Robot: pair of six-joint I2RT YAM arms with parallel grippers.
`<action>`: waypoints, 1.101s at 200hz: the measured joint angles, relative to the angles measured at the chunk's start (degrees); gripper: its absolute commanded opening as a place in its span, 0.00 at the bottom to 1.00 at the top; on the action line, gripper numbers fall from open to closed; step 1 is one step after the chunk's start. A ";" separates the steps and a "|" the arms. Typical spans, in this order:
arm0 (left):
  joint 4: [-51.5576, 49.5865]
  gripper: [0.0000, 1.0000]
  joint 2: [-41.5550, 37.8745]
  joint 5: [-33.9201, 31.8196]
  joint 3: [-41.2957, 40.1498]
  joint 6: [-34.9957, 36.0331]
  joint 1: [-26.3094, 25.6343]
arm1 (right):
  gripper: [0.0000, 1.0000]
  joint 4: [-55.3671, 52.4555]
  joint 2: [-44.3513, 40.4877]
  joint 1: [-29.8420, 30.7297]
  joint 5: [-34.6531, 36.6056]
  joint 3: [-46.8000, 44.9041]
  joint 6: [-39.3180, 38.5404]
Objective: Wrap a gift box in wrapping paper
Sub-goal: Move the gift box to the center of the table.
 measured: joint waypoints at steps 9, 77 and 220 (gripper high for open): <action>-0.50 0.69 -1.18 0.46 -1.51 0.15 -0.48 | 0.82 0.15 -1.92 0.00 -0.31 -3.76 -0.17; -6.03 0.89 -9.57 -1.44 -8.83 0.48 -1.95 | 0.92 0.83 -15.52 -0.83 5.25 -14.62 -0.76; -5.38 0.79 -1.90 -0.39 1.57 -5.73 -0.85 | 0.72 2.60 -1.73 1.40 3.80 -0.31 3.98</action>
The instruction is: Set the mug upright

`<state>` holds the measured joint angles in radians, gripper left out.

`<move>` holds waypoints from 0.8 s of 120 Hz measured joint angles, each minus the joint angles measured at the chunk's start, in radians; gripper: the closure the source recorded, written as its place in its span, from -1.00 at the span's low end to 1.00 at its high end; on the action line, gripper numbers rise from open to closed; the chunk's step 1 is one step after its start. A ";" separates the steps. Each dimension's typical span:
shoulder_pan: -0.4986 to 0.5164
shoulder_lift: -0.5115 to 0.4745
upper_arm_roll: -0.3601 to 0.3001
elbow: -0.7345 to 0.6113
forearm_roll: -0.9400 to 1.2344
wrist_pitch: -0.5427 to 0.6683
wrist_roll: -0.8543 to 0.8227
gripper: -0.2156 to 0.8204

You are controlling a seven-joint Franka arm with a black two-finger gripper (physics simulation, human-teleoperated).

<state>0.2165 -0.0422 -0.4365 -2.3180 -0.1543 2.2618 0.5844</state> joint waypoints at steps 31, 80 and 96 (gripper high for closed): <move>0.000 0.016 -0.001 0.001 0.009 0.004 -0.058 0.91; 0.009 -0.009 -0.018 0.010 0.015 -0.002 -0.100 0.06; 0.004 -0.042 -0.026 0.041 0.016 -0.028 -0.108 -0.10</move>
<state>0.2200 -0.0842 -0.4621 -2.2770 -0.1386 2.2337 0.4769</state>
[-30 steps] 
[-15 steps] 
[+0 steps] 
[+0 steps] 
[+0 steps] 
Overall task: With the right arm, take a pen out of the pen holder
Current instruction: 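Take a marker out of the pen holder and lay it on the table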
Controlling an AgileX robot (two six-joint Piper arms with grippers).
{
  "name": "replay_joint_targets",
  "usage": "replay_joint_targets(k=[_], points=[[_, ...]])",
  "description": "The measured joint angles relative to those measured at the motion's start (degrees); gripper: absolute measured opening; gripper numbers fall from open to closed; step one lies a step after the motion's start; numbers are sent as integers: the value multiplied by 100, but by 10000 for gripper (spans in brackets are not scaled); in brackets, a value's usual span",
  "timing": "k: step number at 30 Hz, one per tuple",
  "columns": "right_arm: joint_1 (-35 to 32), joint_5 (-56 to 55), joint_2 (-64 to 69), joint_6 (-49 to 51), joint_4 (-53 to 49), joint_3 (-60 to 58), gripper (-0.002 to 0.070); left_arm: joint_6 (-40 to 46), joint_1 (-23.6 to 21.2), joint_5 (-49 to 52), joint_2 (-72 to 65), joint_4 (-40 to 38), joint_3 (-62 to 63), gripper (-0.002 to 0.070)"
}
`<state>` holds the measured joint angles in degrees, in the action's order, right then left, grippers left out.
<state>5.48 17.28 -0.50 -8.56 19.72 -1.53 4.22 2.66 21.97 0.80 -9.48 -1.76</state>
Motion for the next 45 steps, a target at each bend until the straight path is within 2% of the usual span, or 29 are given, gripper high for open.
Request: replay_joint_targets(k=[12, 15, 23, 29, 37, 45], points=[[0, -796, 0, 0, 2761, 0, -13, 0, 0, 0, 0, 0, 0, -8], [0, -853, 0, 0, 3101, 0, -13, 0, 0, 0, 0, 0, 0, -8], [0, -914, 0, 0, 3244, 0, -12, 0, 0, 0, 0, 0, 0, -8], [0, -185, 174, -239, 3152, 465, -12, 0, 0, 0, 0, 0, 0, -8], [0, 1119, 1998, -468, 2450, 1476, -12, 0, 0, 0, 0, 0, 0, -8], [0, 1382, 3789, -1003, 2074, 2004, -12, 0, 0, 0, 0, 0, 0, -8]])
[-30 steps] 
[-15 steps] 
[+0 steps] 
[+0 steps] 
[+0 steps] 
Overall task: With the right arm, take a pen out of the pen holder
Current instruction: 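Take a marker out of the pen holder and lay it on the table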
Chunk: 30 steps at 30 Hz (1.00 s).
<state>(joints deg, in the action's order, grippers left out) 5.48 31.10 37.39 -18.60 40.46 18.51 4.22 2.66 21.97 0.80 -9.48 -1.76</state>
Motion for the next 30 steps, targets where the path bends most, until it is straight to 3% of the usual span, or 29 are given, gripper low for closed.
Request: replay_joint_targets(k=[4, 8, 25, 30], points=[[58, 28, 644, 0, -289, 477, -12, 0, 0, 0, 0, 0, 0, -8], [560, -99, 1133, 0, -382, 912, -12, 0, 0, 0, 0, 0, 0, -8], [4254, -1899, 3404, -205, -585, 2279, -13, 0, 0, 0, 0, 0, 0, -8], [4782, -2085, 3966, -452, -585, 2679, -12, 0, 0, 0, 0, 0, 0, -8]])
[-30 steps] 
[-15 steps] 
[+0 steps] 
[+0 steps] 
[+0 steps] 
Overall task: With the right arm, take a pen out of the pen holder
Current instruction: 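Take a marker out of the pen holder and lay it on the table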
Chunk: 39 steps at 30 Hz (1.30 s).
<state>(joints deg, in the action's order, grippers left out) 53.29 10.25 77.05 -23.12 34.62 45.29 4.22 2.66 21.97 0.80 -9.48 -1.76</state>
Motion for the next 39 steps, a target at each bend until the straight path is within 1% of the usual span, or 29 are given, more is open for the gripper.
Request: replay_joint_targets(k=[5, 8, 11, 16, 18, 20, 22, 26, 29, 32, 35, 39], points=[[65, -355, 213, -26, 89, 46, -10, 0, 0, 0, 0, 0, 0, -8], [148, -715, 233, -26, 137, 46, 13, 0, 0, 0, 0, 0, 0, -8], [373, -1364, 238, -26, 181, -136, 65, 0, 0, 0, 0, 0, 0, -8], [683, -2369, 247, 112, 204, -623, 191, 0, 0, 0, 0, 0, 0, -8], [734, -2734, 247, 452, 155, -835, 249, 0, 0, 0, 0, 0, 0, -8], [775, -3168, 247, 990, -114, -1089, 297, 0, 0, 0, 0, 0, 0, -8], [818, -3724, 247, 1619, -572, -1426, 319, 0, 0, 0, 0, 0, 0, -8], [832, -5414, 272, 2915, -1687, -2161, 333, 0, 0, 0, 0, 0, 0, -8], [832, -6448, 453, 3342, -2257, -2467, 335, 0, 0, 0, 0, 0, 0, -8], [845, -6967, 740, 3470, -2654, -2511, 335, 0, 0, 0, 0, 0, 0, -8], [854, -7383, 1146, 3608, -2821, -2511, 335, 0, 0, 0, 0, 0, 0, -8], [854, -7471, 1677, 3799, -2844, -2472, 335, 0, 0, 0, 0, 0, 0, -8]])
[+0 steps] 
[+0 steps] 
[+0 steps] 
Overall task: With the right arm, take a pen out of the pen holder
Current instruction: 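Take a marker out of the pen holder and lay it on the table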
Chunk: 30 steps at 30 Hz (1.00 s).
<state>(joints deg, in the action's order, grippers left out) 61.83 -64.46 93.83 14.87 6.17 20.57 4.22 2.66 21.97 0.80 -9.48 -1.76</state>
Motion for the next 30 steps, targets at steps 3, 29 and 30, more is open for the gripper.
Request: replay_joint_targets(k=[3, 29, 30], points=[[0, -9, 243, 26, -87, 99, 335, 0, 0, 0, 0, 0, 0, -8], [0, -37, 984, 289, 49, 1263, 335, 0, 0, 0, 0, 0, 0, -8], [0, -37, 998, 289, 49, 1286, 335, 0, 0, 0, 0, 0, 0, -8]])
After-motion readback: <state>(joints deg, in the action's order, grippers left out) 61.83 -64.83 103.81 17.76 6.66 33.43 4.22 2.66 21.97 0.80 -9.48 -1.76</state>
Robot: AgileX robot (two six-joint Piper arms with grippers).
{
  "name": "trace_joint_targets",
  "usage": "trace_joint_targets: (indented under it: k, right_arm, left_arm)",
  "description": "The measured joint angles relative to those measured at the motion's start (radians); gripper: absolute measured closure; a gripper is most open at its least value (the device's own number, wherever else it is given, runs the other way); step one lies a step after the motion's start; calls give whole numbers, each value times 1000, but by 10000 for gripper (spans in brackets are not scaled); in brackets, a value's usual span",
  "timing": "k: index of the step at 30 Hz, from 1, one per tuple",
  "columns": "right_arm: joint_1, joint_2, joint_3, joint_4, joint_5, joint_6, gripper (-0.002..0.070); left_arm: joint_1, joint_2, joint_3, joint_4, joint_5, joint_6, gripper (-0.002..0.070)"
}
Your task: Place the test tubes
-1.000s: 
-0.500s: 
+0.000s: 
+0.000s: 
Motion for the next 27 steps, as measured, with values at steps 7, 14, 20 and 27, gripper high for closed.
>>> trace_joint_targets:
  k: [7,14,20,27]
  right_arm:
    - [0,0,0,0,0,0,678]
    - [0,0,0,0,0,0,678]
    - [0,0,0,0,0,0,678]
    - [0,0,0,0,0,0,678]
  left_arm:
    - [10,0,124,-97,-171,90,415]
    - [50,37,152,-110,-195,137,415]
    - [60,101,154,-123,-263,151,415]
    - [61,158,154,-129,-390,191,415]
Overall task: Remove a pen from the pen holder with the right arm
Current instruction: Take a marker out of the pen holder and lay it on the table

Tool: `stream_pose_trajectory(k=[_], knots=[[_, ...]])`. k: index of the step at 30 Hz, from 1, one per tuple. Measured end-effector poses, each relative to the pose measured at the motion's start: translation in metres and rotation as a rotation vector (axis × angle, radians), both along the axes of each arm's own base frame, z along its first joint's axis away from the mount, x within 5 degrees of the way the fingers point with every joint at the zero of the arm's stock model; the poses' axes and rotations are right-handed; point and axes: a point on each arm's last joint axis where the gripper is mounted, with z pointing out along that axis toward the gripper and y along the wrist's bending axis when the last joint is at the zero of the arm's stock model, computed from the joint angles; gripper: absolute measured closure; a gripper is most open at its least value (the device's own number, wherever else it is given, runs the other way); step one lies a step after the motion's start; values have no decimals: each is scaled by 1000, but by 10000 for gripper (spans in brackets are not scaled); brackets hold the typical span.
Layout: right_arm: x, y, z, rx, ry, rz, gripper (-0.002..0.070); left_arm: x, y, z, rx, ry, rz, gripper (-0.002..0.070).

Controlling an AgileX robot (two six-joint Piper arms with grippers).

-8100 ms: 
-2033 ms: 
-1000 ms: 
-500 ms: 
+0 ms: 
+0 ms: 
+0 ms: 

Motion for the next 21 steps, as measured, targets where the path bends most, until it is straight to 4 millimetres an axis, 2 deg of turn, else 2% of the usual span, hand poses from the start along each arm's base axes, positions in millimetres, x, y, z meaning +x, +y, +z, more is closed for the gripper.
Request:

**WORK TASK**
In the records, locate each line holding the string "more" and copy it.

**TASK RESULT**
Motion for the next 39 steps, a target at each bend until the straight path is within 1% of the usual span, or 29 are given, more is open for the gripper.
Motion for the next 30 steps, targets at steps 3, 29 and 30, more is open for the gripper.
Motion for the next 21 steps, as measured, targets where the path bends most, until it is straight to 4 millimetres an axis, 2 deg of turn, else 2% of the usual span, hand poses from the start along each arm's base axes, positions in millimetres, x, y, z meaning +x, +y, +z, more is closed for the gripper.

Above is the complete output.